- **Problem requirements**
Extract every record, keeping each one exactly as it is.
** Extracted data follows **
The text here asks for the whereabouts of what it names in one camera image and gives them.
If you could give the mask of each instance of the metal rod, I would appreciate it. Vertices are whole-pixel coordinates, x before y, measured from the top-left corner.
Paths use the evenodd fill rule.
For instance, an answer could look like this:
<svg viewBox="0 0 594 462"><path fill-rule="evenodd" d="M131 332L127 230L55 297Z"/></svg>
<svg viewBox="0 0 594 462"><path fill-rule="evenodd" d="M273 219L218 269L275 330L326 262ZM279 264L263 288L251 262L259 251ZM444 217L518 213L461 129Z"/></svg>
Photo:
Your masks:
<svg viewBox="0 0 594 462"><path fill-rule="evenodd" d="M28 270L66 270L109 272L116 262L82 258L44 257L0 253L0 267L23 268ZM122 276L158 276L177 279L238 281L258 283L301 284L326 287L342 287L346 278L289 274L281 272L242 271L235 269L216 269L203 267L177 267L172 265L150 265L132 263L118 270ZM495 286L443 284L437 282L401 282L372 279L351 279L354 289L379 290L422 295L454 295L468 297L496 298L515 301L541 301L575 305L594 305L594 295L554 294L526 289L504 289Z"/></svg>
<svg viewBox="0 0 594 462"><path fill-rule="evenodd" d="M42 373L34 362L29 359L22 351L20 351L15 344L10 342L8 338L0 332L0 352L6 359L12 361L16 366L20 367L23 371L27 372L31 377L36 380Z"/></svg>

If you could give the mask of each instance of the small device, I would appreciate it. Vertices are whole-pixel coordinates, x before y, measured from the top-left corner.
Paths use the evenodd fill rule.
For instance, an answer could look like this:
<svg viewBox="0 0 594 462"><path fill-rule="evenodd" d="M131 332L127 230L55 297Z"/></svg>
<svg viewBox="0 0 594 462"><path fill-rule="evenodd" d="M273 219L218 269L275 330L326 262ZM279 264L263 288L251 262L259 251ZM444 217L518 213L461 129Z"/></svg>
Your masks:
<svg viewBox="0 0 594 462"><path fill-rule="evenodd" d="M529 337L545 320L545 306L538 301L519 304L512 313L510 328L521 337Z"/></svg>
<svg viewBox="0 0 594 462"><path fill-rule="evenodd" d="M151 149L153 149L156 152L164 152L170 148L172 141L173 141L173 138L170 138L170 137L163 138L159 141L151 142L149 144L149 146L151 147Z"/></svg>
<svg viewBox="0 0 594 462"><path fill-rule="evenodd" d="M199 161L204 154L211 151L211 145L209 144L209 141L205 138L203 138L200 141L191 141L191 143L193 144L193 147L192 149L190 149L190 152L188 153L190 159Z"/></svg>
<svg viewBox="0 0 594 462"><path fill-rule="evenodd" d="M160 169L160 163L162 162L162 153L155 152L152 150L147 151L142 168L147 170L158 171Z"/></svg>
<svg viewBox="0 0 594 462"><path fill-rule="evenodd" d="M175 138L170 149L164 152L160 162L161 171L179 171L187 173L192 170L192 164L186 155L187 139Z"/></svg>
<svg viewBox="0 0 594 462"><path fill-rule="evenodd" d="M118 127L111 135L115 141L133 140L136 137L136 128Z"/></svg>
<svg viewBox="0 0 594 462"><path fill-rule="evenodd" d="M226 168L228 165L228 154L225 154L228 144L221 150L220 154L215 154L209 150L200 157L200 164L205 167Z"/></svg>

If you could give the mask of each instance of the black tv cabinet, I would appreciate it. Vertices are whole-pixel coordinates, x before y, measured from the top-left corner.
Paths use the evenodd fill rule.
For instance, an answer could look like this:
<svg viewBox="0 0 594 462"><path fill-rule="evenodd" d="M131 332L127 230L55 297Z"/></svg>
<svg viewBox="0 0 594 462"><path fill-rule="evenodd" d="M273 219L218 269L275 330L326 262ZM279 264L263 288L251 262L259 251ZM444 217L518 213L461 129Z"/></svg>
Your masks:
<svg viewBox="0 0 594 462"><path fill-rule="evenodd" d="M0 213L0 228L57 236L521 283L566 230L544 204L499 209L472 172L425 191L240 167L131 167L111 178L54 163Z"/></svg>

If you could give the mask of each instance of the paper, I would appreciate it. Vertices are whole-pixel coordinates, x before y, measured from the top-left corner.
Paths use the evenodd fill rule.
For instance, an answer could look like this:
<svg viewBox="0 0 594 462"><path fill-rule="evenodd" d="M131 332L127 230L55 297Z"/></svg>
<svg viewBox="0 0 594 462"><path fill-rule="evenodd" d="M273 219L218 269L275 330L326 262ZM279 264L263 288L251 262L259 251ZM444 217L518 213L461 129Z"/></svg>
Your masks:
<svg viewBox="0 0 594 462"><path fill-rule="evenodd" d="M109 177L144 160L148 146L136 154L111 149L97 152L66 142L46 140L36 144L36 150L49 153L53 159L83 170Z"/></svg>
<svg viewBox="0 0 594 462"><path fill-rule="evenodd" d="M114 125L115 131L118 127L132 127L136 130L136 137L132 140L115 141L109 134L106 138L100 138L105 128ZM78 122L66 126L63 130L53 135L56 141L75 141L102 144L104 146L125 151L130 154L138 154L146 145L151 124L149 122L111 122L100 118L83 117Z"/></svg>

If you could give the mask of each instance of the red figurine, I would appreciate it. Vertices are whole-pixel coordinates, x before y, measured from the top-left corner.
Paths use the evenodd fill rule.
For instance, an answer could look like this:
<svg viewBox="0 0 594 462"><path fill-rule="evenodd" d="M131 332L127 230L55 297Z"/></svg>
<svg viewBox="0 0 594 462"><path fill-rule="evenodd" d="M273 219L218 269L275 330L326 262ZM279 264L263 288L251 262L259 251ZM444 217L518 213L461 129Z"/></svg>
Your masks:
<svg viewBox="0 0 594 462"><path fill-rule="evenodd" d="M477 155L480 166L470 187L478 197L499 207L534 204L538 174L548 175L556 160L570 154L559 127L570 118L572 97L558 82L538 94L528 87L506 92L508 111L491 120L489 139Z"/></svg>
** End of Extracted data **
- **Output of the task**
The text here asks for the whereabouts of what it names in one camera image and gives them.
If you could give the mask of each instance of the metal rod, I would appreciate it. Vertices are whole-pixel coordinates, x before y, measured from the top-left corner.
Paths use the evenodd fill rule.
For instance, an answer could look like this:
<svg viewBox="0 0 594 462"><path fill-rule="evenodd" d="M131 332L127 230L55 297Z"/></svg>
<svg viewBox="0 0 594 462"><path fill-rule="evenodd" d="M273 219L218 269L275 330L326 262ZM279 264L263 288L251 262L259 251ZM444 217L518 213L461 129Z"/></svg>
Photo:
Your masks:
<svg viewBox="0 0 594 462"><path fill-rule="evenodd" d="M28 270L66 270L109 272L116 262L82 258L44 257L0 253L0 267L23 268ZM122 276L158 276L177 279L238 281L258 283L301 284L326 287L342 287L346 278L289 274L281 272L242 271L235 269L216 269L203 267L177 267L172 265L150 265L132 263L118 270ZM495 286L443 284L437 282L401 282L372 279L351 279L354 289L379 290L422 295L454 295L468 297L496 298L515 301L541 301L575 305L594 305L594 295L554 294L526 289L504 289Z"/></svg>
<svg viewBox="0 0 594 462"><path fill-rule="evenodd" d="M42 373L34 362L29 359L22 351L20 351L15 344L10 342L8 338L0 332L0 352L6 359L12 361L16 366L20 367L23 371L27 372L31 377L36 380Z"/></svg>

If you could give the mask of each instance of the small device, I would appreciate it. Vertices are whole-pixel coordinates, x before y, measured from the top-left corner.
Paths use the evenodd fill rule.
For instance, an answer could look like this:
<svg viewBox="0 0 594 462"><path fill-rule="evenodd" d="M131 332L127 230L55 297Z"/></svg>
<svg viewBox="0 0 594 462"><path fill-rule="evenodd" d="M273 219L218 269L275 330L326 262ZM279 264L263 288L251 262L259 251ZM444 217L518 213L461 129Z"/></svg>
Your masks:
<svg viewBox="0 0 594 462"><path fill-rule="evenodd" d="M529 337L545 320L545 306L538 301L519 304L512 313L510 328L521 337Z"/></svg>
<svg viewBox="0 0 594 462"><path fill-rule="evenodd" d="M151 149L153 149L156 152L164 152L170 148L172 141L173 141L173 138L170 138L170 137L163 138L159 141L151 142L149 144L149 146L151 147Z"/></svg>
<svg viewBox="0 0 594 462"><path fill-rule="evenodd" d="M199 161L204 154L211 151L211 145L209 144L209 141L205 138L203 138L200 141L191 141L191 143L193 144L193 147L192 149L190 149L190 152L188 153L190 159Z"/></svg>
<svg viewBox="0 0 594 462"><path fill-rule="evenodd" d="M160 169L160 163L162 162L162 153L155 152L152 150L147 151L142 168L147 170L158 171Z"/></svg>
<svg viewBox="0 0 594 462"><path fill-rule="evenodd" d="M175 138L170 149L164 152L160 162L161 171L179 171L187 173L192 170L192 164L186 155L187 139Z"/></svg>
<svg viewBox="0 0 594 462"><path fill-rule="evenodd" d="M118 127L111 135L115 141L133 140L136 137L136 128Z"/></svg>
<svg viewBox="0 0 594 462"><path fill-rule="evenodd" d="M226 168L228 165L228 154L225 154L228 144L221 150L220 154L215 154L209 150L200 157L200 164L205 167Z"/></svg>

If you could give the mask of each instance of the black tv cabinet, I would appreciate it. Vertices are whole-pixel coordinates, x before y, measured from the top-left corner.
Paths use the evenodd fill rule.
For instance, an answer could look like this:
<svg viewBox="0 0 594 462"><path fill-rule="evenodd" d="M131 332L127 230L55 297Z"/></svg>
<svg viewBox="0 0 594 462"><path fill-rule="evenodd" d="M273 219L218 269L275 330L326 262ZM279 264L263 288L251 262L259 251ZM444 217L518 213L461 129Z"/></svg>
Your masks:
<svg viewBox="0 0 594 462"><path fill-rule="evenodd" d="M0 213L0 228L57 236L521 283L566 230L544 204L499 209L472 172L425 191L240 167L131 167L111 178L54 163Z"/></svg>

If you could give the mask of each instance of the paper, I would appreciate it. Vertices are whole-pixel coordinates, x before y, measured from the top-left corner.
Paths use the evenodd fill rule.
For instance, an answer could look like this:
<svg viewBox="0 0 594 462"><path fill-rule="evenodd" d="M131 332L127 230L55 297Z"/></svg>
<svg viewBox="0 0 594 462"><path fill-rule="evenodd" d="M273 219L218 269L275 330L326 262ZM279 264L263 288L251 262L259 251ZM444 217L518 213L461 129Z"/></svg>
Your masks:
<svg viewBox="0 0 594 462"><path fill-rule="evenodd" d="M109 177L144 160L148 146L136 154L111 149L97 152L66 142L46 140L36 144L36 150L49 153L53 159L83 170Z"/></svg>
<svg viewBox="0 0 594 462"><path fill-rule="evenodd" d="M114 125L115 131L118 127L132 127L136 130L136 137L132 140L115 141L109 134L106 138L100 138L105 128ZM78 122L66 126L63 130L53 135L56 141L75 141L102 144L104 146L125 151L130 154L138 154L146 145L151 124L149 122L111 122L100 118L83 117Z"/></svg>

If you could give the mask of each instance of the red figurine, I would appreciate it. Vertices are whole-pixel coordinates, x before y, measured from the top-left corner.
Paths use the evenodd fill rule.
For instance, an answer could look like this:
<svg viewBox="0 0 594 462"><path fill-rule="evenodd" d="M131 332L127 230L55 297Z"/></svg>
<svg viewBox="0 0 594 462"><path fill-rule="evenodd" d="M273 219L218 269L275 330L326 262ZM279 264L263 288L251 262L259 251ZM444 217L518 213L461 129Z"/></svg>
Your masks:
<svg viewBox="0 0 594 462"><path fill-rule="evenodd" d="M477 155L480 166L470 187L478 197L499 207L534 204L538 174L548 175L556 160L570 154L559 127L570 118L572 97L558 82L538 94L528 87L506 92L508 111L491 120L489 139Z"/></svg>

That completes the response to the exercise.